Morning Security Brief: Fake Interpreter At Mandela Service, Cybersecurity Attack On The Department Of Energy, And More
The sign language interpreter at Nelson Mandela's memorial suffered from a schizophrenic episode during the service, raising questions about vetting and security. A report on the July DOE cyberattack revealed the department did not set up proper precautions to prevent such attacks. New legislation is designed to protect critical infrastructure from attack.
► The security of Nelson Mandela’s memorial was called into question after it was revealed that a sign language interpreter who had close access to world leaders including President Obama has a history of violent schizophrenic episodes. Questions were raised by the deaf community after Thamsanqua Jantije was viewed gesticulating gibberish during the service, and some groups accused him of being a fake interpreter, according to NBC. Jantije later admitted he may have suffered a schizophrenic episode while on stage and found himself “in a very dangerous situation.” A spokesman for the National African Congress said he was concerned that Jantije’s medical history had not been taken into account before giving him close access to world leaders. A U.S. Secret Service spokesman said that proper security measures were in place during the event.
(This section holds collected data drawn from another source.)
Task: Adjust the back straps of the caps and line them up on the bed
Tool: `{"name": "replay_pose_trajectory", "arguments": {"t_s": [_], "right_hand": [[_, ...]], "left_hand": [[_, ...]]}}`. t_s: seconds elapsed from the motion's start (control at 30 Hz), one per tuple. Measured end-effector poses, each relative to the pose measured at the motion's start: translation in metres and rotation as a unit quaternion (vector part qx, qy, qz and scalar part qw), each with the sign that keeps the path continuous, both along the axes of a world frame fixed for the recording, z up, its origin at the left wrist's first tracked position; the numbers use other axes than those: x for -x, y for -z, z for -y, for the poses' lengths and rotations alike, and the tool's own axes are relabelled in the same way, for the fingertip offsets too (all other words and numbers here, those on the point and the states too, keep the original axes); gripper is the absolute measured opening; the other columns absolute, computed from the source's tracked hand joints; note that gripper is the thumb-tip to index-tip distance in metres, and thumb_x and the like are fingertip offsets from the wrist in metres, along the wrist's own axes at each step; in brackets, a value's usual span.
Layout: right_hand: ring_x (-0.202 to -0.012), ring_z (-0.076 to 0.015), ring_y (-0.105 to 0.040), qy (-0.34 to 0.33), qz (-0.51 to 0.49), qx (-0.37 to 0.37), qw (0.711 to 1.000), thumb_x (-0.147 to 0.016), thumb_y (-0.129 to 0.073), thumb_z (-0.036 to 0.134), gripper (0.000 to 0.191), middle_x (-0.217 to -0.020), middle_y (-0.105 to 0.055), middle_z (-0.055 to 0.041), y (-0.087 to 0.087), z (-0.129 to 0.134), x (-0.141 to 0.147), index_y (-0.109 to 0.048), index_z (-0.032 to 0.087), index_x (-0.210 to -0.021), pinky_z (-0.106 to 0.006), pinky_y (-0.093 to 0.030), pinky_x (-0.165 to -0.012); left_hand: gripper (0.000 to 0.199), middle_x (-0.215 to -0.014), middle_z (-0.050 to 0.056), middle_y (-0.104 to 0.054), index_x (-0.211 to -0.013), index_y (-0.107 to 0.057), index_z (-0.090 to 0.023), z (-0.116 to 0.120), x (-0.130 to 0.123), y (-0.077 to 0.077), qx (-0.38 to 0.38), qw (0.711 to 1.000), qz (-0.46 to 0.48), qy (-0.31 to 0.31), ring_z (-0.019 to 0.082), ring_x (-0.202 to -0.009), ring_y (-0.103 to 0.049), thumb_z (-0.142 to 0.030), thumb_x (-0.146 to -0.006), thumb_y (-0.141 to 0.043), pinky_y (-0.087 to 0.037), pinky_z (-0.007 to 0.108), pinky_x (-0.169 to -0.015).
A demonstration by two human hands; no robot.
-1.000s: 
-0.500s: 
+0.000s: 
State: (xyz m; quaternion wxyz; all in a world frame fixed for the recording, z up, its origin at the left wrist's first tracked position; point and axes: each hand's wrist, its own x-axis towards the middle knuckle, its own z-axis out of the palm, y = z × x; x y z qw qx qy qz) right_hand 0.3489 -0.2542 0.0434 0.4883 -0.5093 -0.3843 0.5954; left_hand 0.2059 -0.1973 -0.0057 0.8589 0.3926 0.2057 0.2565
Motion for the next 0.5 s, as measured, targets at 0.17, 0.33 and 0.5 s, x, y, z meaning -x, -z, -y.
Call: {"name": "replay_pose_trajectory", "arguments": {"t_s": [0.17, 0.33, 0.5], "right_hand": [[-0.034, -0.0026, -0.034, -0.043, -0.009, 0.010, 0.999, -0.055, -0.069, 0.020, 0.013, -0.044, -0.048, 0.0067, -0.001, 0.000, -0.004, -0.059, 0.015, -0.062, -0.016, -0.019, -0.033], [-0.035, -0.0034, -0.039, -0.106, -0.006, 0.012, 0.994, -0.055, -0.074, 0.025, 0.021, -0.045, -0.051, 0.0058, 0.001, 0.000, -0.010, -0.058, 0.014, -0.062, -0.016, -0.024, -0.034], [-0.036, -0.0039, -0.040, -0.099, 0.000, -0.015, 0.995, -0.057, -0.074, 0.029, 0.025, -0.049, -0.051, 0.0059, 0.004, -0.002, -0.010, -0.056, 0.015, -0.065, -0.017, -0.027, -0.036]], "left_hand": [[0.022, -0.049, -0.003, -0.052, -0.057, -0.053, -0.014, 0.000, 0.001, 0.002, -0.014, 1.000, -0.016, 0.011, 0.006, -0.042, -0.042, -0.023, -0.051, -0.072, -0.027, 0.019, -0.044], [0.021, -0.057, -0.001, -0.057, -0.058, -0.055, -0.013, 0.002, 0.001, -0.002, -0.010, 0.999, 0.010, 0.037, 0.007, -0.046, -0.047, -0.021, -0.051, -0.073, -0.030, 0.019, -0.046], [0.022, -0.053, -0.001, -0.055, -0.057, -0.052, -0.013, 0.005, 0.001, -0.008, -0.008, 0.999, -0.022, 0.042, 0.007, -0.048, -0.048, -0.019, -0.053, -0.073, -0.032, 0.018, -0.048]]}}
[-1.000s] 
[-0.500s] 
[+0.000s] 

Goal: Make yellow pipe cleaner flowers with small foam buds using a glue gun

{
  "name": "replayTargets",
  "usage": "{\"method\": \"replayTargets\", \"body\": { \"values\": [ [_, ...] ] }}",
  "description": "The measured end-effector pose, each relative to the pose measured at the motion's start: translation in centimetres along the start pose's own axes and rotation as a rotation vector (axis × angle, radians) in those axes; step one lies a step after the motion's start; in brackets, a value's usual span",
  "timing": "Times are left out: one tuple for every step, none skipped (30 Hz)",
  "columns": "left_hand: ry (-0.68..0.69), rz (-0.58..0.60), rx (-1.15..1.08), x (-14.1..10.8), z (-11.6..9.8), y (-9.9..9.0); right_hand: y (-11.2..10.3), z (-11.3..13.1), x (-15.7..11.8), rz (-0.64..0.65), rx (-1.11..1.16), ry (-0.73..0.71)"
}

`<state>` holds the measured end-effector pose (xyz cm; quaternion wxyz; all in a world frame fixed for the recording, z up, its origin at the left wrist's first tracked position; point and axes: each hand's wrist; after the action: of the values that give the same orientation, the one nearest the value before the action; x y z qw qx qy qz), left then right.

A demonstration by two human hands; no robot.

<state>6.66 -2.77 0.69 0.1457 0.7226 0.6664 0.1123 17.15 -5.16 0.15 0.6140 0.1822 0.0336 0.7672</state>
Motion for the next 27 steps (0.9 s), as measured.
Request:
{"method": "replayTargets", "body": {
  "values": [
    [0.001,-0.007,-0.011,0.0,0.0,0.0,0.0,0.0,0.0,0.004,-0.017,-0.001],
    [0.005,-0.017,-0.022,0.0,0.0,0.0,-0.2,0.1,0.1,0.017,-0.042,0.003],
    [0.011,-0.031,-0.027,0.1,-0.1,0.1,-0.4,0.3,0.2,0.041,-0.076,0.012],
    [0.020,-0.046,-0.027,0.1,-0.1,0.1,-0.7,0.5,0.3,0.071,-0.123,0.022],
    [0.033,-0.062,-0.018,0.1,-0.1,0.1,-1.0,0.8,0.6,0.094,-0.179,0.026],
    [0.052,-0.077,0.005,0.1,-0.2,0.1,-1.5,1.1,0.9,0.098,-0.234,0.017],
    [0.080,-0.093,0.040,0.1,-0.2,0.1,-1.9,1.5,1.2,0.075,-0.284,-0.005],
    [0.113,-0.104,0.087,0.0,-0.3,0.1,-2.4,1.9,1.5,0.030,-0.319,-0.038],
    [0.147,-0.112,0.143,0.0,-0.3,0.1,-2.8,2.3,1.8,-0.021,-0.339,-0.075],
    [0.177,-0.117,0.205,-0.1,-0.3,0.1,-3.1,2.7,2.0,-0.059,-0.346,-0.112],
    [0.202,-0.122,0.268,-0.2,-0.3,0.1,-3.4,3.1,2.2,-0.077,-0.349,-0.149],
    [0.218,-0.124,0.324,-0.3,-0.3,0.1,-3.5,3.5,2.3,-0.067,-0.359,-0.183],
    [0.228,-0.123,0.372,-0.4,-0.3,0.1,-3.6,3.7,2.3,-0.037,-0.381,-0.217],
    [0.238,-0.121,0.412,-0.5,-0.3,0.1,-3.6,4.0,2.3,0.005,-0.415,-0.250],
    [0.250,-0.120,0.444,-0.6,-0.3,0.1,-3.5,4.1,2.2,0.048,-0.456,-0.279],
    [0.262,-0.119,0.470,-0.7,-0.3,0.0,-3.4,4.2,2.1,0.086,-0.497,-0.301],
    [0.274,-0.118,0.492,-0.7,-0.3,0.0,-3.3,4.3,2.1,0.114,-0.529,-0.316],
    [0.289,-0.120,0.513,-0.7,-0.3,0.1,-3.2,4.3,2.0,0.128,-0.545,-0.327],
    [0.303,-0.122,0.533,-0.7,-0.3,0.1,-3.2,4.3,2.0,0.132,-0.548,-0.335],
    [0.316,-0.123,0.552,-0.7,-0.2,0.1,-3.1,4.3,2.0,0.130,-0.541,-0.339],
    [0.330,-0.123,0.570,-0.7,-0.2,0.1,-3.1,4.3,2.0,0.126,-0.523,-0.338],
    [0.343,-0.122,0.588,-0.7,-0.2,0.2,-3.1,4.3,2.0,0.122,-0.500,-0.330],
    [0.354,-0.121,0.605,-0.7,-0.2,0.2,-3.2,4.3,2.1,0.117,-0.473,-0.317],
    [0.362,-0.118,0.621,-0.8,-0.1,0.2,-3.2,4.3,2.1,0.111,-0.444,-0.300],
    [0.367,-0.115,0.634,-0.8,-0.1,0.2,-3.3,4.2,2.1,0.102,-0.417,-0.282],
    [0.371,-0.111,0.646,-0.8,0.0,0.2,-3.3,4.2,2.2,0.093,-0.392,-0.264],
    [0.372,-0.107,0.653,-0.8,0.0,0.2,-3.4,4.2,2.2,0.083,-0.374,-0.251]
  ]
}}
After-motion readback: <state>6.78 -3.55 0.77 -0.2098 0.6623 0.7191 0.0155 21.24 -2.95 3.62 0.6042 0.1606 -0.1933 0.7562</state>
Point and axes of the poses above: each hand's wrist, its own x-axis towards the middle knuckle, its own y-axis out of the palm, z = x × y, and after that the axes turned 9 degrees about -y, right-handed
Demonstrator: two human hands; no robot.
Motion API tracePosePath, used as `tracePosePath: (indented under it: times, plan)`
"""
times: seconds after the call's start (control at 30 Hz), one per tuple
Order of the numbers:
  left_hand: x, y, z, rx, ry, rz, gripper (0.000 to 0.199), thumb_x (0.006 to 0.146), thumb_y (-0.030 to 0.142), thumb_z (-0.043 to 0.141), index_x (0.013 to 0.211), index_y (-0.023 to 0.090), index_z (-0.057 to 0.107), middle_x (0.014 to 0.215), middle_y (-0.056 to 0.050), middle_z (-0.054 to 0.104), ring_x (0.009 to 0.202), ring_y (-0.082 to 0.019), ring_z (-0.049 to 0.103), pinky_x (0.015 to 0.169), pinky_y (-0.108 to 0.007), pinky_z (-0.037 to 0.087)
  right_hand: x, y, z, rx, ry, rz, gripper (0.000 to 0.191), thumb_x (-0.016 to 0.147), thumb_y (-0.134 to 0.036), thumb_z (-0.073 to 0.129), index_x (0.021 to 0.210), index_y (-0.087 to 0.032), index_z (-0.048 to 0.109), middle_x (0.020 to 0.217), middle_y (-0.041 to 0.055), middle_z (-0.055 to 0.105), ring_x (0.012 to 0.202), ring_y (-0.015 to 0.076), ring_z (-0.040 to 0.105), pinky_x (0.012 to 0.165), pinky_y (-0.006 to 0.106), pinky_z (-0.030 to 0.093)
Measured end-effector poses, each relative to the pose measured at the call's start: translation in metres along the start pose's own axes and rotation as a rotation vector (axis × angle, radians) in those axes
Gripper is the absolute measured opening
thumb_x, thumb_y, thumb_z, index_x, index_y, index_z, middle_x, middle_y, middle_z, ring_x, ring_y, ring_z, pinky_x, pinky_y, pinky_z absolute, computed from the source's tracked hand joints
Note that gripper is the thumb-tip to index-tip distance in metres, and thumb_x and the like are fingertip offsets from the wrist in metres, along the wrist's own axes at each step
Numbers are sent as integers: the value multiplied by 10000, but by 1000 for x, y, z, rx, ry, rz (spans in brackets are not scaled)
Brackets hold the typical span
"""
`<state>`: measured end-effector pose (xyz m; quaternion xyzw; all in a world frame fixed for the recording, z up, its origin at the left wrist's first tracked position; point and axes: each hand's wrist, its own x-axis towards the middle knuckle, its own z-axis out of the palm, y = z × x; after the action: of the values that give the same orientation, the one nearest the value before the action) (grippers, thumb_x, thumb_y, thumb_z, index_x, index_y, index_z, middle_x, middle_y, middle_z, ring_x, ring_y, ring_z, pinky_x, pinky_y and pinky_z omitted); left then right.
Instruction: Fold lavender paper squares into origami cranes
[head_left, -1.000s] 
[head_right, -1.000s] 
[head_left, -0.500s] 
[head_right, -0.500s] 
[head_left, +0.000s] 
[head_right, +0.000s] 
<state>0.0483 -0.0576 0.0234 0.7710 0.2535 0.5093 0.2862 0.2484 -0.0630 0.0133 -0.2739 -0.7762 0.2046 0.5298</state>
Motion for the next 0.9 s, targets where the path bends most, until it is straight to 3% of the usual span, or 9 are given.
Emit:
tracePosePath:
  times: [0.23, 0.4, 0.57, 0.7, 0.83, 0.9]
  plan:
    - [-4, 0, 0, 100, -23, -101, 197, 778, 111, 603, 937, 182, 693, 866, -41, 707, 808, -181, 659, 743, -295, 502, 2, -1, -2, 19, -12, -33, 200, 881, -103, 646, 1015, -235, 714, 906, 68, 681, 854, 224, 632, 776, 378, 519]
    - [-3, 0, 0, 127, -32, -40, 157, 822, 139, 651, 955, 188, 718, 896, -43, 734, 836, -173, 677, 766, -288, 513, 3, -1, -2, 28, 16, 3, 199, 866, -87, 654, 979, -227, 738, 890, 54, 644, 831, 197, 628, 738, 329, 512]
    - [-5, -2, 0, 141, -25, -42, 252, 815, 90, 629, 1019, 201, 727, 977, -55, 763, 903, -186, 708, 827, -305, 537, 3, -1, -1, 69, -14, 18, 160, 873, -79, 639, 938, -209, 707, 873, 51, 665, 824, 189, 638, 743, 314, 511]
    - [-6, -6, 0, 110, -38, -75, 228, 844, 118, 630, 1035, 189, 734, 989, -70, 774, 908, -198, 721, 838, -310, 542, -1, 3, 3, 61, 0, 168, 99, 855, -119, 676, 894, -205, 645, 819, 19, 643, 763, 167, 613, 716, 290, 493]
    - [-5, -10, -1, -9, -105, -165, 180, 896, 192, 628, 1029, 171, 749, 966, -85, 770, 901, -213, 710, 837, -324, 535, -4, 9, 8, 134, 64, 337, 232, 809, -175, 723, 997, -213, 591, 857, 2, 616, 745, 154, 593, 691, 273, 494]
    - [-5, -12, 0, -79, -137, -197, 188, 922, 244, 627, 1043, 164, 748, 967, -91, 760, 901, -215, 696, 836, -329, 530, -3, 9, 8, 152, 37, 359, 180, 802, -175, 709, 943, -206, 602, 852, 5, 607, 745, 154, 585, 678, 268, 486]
The Department of Energy released a report reviewing a July cybersecurity attack
that compromised the personal information of thousands of government employees. The department failed to address cybersecurity weaknesses and did not implement accepted standards for protecting its networks, the report stated. “In spite of a number of early warning signs that certain personnel-related information systems were at risk, the department had not taken action necessary to protect the [information],” DOE Inspector General Gregory Friedman said. The most recent attack, which provided access to names, Social Security numbers, dates of birth, and other information, was the third breach since May 2011.
The House Homeland Security Committee has introduced a bill (H.R. 3696) that is designed to thwart cyberattacks against critical infrastructure
. The bill would strengthen partnerships among the 16 critical infrastructure sectors as well as provide oversight of the Department of Homeland Security's cybersecurity mission. "Cyber attacks are a top national security and economic threat to the United States," said Michael McCaul (R-TX) who chairs the committee. "We cannot wait for a major stricke before improving our defenses."